You can convert Java primitive types in the following ways:

  • Widening primitive conversions
  • A widening primitive conversion is done when you need to convert a primitive data type to a larger primitive type.

    int intVar = 154;
    long longVar = intVar;

    The above is possible because the smaller primitive value is placed into a wider container (larger type). The extra space ensures that no information is lost. 

    This can also be used to go from integer types to floating points:

    float floatVar = longVar;
    double doubleVar = floatVar;

  • Narrowing Primitive Conversions
  • Sometimes there is a need to store a larger value than the primitive type used in the variable declaration. This conversion can result in information loss since some bytes are shed in the process. This conversion is done by using a cast.

    int intVar = (int) doubleVar;
    byte byteVar = (byte) intVar;

  • Boxing/Unboxing Conversions
  • Converting a primitive data type into its equivalent Wrapper type is known as boxing. The opposite operation is known as unboxing.

    Integer theIntegerReference = intVar;
    int anotherIntVar = theIntegerReference;

  • String Conversions
  • All primitive data types can be converted to String using their wrapper classes, which override the toString() method:

    String stringVar = theIntegerReference.toString();

    If you need to go back, you need to use a parse method defined by the corresponding Wrapper class:

    byte  newByte   = Byte.parseByte(stringVar);
    short newShort  = Short.parseShort(stringVar);
    int   newInt    = Integer.parseInt(stringVar);
    long  newLong   = Long.parseLong(stringVar);
    float  newFloat  = Float.parseFloat(stringVar);
    double newDouble = Double.parseDouble(stringVar);
    boolean newBoolean = Boolean.parseBoolean(stringVar);

    There is an exception here for the char data type because a string is of a char sequence.
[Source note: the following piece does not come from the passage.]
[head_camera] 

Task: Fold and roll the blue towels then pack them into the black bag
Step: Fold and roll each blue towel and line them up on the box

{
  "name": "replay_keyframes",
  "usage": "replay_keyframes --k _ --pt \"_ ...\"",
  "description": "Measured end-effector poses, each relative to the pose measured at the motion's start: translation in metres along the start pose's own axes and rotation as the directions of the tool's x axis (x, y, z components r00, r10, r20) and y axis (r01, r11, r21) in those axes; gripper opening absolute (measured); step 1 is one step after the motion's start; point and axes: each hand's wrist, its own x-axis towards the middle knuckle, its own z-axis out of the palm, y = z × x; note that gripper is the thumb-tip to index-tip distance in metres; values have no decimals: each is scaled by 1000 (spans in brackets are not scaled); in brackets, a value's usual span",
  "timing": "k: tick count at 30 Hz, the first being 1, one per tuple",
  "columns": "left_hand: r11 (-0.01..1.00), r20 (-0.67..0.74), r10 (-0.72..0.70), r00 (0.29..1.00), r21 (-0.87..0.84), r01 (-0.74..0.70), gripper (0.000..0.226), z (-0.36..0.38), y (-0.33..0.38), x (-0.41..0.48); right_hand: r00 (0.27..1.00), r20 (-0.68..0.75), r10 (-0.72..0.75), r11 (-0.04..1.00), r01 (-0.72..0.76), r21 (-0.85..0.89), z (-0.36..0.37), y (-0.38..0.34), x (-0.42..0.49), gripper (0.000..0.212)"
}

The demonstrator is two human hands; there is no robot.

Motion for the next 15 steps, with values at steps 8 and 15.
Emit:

To perform the conversion, you can use the charAt() of the String class:

    char newChar = stringVar.charAt(0);

    To learn more about primitive data type conversion, check out Java primitive conversions.


    In this guide, you learned about Java data types, what they are, and how they work through easy-to-understand code examples. There is a lot more to data types in Java, and the following helpful resources can help Java developers learn more:

    If you want to expand your knowledge about Java coding you can check out Java best practices as well as Java trends for 2021.


    Q: How many data types in java are there?
    The data types in Java are either primitive, reference, or var type. The primitive data types are predefined in the Java programming language. The reference types are created by the programmer and are not defined by Java (except for String). And the var type is a local variable type inference introduced in Java 10.
    Q: How many primitive data types in java are there?
    In Java, there are 8 primitive data types: byte, short, int, long, float, double, boolean, and char. These data types serve as the basic building blocks of data manipulation in Java. Such types serve only one purpose — containing pure, simple values of a kind.
    Q: What java data type should be used for currency?
    BigDecimal. It is recommended you use BigDecimal, which has better precision than other floating-point types (float, double). BigDecimal is frequently used in banking and insurance production projects. Also, Java has a Currency class that represents the ISO 4217 currency codes.